I've also successfully utilized a "Boston" promotion. I just googled "amtrak coupon codes" and used one that was supposed to be for travel to Boston on the NEC. I had to book via a phone agent and they gave me the promotion one way, from DC to Boston since that was the spirit of the discount - travel to Boston.


----------



## sechs (Aug 6, 2008)

jackal said:


> Larz, while sechs does have a point that using a discount to which you are not entitled may not be the most ethical thing to do, what you suggest (using a QT machine) is the method that probably countless thousands of people use every day to skirt the requirements.


If you need to start out by setting morality or ethics aside, or you need to talk about skirting something, I think you need to seriously consider what you are posting.

Pretending, just for a moment, that this isn't illegal, can people posting here really feel good about helping people take what is not rightfully theirs? Amtrak isn't a money grubbing company; it loses money every year. So, it has to be supported by us, the American people, through our tax dollars. Is it really okkay to steal from all Americans for a discount on a train trip?

If you check your values at the door, don't be surprised if someone appropriates them while you're talking....


----------



## RRrich (Aug 6, 2008)

Everyone loves a bargain and if it is offered to some, why not all?

A newbie comes here trying to save a few VERY HARD EARNED $s - if some make him feel bad, he will be gone and IMHO this forum will likewise be gone.

Personally, I try to save at every opportunity - few tell me to my face that I am a bad person - not because I am 6'3" and weigh 250 lbs, but more likely because I have spent about 20 years of my life teaching in the High School, and while the Principal thought I was teaching Chemistry or Physics, I thought that it was more important that I try to teach the kids how to be good people.

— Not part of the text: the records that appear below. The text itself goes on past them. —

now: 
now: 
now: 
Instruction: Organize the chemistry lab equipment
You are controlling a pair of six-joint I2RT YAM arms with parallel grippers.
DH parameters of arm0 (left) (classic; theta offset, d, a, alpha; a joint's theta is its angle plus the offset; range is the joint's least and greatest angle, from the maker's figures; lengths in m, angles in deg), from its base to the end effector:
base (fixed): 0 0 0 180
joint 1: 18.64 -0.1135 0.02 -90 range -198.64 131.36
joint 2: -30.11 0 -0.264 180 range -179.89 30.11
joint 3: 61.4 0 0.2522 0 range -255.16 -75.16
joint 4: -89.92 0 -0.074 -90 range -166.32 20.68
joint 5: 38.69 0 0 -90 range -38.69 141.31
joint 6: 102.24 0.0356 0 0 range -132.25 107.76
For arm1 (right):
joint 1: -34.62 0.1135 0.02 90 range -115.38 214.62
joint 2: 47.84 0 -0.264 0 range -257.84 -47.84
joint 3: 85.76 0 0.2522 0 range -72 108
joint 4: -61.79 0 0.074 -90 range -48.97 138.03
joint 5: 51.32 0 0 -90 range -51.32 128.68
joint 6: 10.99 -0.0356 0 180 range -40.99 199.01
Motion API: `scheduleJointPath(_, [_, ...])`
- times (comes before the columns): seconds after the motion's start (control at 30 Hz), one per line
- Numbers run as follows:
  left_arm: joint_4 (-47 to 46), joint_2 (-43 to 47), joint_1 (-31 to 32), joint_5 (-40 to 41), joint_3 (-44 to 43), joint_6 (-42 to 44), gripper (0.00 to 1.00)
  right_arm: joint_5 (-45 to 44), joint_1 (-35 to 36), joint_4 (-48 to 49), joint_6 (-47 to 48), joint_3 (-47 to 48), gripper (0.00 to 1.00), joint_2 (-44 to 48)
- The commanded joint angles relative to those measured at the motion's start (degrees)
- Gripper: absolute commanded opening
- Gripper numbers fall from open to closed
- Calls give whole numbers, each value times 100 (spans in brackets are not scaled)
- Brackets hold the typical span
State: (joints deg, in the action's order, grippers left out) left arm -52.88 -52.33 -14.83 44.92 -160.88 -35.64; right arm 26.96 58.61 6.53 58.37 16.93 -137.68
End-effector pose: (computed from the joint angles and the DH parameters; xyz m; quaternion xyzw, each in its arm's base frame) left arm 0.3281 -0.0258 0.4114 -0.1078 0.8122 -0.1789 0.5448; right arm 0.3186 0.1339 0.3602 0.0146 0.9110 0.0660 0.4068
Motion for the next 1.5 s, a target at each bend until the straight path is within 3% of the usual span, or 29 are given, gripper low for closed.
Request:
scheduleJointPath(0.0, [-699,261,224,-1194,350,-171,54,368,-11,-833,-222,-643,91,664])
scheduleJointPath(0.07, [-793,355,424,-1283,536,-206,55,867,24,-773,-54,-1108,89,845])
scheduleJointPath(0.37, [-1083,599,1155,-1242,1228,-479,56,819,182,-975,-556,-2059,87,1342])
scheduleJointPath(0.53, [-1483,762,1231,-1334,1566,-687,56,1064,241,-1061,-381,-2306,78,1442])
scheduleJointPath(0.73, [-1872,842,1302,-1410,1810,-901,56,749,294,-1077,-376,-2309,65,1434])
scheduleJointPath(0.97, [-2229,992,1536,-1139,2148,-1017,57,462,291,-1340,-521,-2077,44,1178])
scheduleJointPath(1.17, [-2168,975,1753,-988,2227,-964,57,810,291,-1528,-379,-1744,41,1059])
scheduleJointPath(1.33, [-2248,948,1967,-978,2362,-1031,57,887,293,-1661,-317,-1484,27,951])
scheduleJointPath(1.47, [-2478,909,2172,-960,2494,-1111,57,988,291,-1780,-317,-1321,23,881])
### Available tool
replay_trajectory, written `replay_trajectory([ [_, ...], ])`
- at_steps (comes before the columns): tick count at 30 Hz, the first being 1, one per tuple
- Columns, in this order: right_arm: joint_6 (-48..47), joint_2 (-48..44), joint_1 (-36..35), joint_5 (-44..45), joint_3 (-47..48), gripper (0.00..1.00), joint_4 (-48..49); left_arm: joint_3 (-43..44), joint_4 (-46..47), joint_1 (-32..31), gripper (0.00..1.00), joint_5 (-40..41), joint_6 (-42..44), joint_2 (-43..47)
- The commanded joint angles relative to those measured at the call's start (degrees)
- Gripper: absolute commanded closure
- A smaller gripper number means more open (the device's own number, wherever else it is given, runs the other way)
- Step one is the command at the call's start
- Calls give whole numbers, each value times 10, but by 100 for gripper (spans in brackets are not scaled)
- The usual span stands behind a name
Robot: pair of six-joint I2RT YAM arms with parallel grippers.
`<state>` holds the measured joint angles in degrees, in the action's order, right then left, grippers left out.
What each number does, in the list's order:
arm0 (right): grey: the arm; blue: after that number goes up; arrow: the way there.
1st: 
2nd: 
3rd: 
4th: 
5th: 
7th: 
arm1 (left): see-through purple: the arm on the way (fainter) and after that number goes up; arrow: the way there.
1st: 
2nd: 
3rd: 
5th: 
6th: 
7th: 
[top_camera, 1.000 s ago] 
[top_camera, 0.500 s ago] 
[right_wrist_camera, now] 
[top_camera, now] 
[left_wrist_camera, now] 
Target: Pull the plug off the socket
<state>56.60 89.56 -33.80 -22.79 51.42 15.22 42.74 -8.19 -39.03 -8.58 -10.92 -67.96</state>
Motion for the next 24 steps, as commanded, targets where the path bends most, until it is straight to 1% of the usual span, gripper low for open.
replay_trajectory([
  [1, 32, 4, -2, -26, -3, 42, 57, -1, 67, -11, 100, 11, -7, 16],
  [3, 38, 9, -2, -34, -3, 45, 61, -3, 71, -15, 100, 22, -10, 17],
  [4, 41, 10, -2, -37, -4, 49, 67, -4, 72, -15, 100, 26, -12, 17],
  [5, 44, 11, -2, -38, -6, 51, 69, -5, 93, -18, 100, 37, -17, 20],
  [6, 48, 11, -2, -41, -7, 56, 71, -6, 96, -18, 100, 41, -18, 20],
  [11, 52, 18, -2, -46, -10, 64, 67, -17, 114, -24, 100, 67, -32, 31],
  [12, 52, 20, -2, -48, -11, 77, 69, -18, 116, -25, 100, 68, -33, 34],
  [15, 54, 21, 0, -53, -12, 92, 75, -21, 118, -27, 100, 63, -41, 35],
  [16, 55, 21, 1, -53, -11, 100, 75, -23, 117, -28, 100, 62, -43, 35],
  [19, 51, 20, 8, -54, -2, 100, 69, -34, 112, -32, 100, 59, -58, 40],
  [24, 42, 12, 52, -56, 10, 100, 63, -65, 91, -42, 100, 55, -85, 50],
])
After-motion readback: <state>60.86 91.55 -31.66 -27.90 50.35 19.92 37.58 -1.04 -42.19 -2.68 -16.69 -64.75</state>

Can you be a good person and still use a discount that you might not be entitled to? Some folks disagree with me. Fine with me, be wrong.


----------



## the_traveler (Aug 6, 2008)

OlympianHiawatha said:


> Check me if I'm wrong, but if I recall for AAA, you have to give your number when making the res and the note says to have your card ready to display to the Conductor or Agent if picking up tickets; however I never have been asked to show my card.


Yes, I think that you have to enter your AAA number when making the reservation. But if there's 3 or 4 people on the reservation, you could enter the *SAME* AAA number for everyone, and the computer will accept it. When you go to the window, the agent always asked to see my card, but not of the others. (But I have heard of times they request the card for everyone - but it's never happened to me.)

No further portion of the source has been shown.